Hubiera bastado observar la ínfima línea de luz azul, la opacidad
agrietada en el punto más bajo hace instantes linde inamovible entre el suelo y
el pie. Hubiera alcanzado descubrir la superficie cutánea rosada o marrón deslizarse
lentamente hacia un sitio ignorado pero ajeno o rebelde a la ley de gravitar.
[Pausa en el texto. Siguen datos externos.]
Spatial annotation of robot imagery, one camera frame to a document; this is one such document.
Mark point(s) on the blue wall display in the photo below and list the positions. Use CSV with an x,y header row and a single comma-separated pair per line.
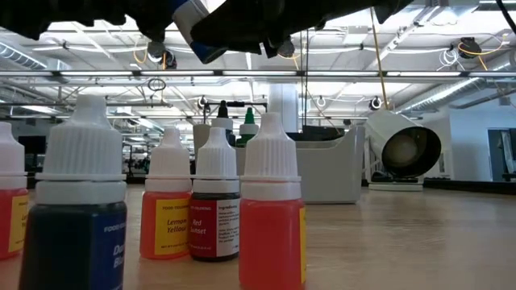
x,y
502,155

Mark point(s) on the grey plastic caddy bin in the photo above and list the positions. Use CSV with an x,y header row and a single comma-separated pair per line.
x,y
334,169

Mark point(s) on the small dropper bottle red label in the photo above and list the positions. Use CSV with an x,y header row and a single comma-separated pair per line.
x,y
215,161

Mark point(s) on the silver ventilation duct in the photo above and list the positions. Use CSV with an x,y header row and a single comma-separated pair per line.
x,y
443,94
24,58

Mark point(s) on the distant black workstations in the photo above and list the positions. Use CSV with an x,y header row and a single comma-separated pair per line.
x,y
137,163

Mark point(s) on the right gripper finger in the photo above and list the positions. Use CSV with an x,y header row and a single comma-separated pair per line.
x,y
250,28

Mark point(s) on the large bottle black tip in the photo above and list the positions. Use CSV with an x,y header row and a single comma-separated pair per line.
x,y
222,123

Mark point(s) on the small dropper bottle blue label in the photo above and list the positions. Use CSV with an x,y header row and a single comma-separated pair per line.
x,y
80,161

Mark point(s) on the white square column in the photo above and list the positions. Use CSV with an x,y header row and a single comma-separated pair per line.
x,y
282,100

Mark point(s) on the large bottle blue tip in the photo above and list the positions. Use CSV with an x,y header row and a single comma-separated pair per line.
x,y
189,20

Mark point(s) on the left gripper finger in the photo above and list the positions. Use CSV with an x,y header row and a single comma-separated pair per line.
x,y
155,20

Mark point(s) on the large bottle green tip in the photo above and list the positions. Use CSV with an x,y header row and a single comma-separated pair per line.
x,y
248,129

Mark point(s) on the black monitor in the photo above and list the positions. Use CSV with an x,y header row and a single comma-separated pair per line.
x,y
32,145

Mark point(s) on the small dropper bottle yellow label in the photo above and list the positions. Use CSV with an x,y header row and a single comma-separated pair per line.
x,y
10,161
167,161
270,161

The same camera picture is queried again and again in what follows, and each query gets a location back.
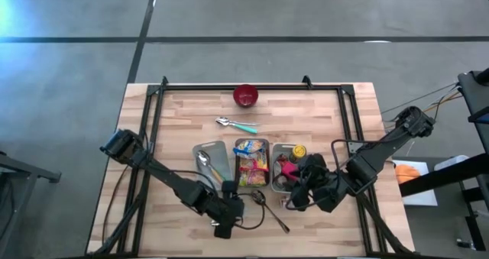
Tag lime chili ramen packet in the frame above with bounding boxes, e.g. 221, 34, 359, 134
238, 169, 267, 187

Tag dark grey plastic bin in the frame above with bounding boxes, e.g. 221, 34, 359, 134
233, 137, 271, 189

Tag teal-handled spoon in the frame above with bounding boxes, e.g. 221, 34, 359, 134
215, 117, 259, 134

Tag red box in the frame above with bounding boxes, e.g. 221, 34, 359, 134
277, 157, 301, 182

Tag red-handled spoon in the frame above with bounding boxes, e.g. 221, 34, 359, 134
196, 150, 213, 169

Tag light grey plastic bin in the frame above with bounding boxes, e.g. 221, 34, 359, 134
270, 142, 308, 194
192, 140, 233, 191

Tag red bowl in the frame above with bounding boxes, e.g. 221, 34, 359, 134
232, 83, 260, 108

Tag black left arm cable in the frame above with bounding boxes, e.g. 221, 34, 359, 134
151, 169, 267, 231

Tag yellow and blue ramen packet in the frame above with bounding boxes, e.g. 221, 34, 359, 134
232, 139, 267, 160

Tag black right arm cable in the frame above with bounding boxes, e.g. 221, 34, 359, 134
284, 138, 370, 212

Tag orange object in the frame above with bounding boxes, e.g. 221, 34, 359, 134
394, 163, 421, 185

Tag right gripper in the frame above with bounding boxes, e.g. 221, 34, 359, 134
283, 153, 351, 214

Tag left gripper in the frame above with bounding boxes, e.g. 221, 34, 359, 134
211, 180, 245, 240

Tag white sheet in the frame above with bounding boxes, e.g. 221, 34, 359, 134
393, 159, 439, 207

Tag white container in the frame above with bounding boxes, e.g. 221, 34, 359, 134
433, 154, 470, 172

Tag dark metal spoon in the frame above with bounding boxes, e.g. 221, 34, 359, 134
251, 189, 291, 235

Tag small black device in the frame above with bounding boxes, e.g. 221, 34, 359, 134
456, 238, 477, 251

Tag grey metal table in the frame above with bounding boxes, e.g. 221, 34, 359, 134
0, 151, 62, 252

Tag black aluminium rig frame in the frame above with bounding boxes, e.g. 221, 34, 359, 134
93, 75, 416, 257

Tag thin cable bundle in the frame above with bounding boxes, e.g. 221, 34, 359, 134
380, 82, 461, 130

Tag plain silver spoon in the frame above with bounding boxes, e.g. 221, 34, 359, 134
217, 116, 261, 127

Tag yellow-lidded jar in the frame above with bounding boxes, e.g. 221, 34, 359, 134
289, 144, 308, 164

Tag black equipment stand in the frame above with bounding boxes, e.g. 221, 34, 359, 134
399, 68, 489, 252

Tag yellow-handled spoon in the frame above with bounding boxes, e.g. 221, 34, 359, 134
206, 163, 226, 184

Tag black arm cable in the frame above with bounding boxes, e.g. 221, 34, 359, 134
284, 138, 370, 212
151, 169, 267, 231
Hubiera sido preciso nada más notar la lenta sombra de la planta de un pie
arrojada sin violencia o recién creada sobre el suelo en que recién reposaba o sólo
no existía. Hubiera sido necesario apenas mirar más grande luego y descubrir el
empeine venoso contornearse persiguiendo sin prisa un movimiento ligeramente antinatural. Hubiera sido suficiente observar el talón despegarse y ampliar la
franja de luz azul horizontal trazada y crecida entre el suelo y la planta del pie.
Hubiera bastado detenerse en los dedos postergados y ágiles ascender sin
esfuerzo ni prisa hacia un lugar descolgado del suelo contra el aire que no se
ve. Hubiera bastado nomás entender esa franja larga y blanca de luz, ese gradual
aleteo de la línea del arco, la curvatura siempre nueva de la luz, los dedos arqueados y ágiles,
el talón en ascenso, hubiera bastado para hacerse de una verdad hasta entonces insospechada. Imposible. El hombre había aprendido
a caminar.
Cuánto le falta aprender todavía para ser realmente hombre, o mejor: ser humano.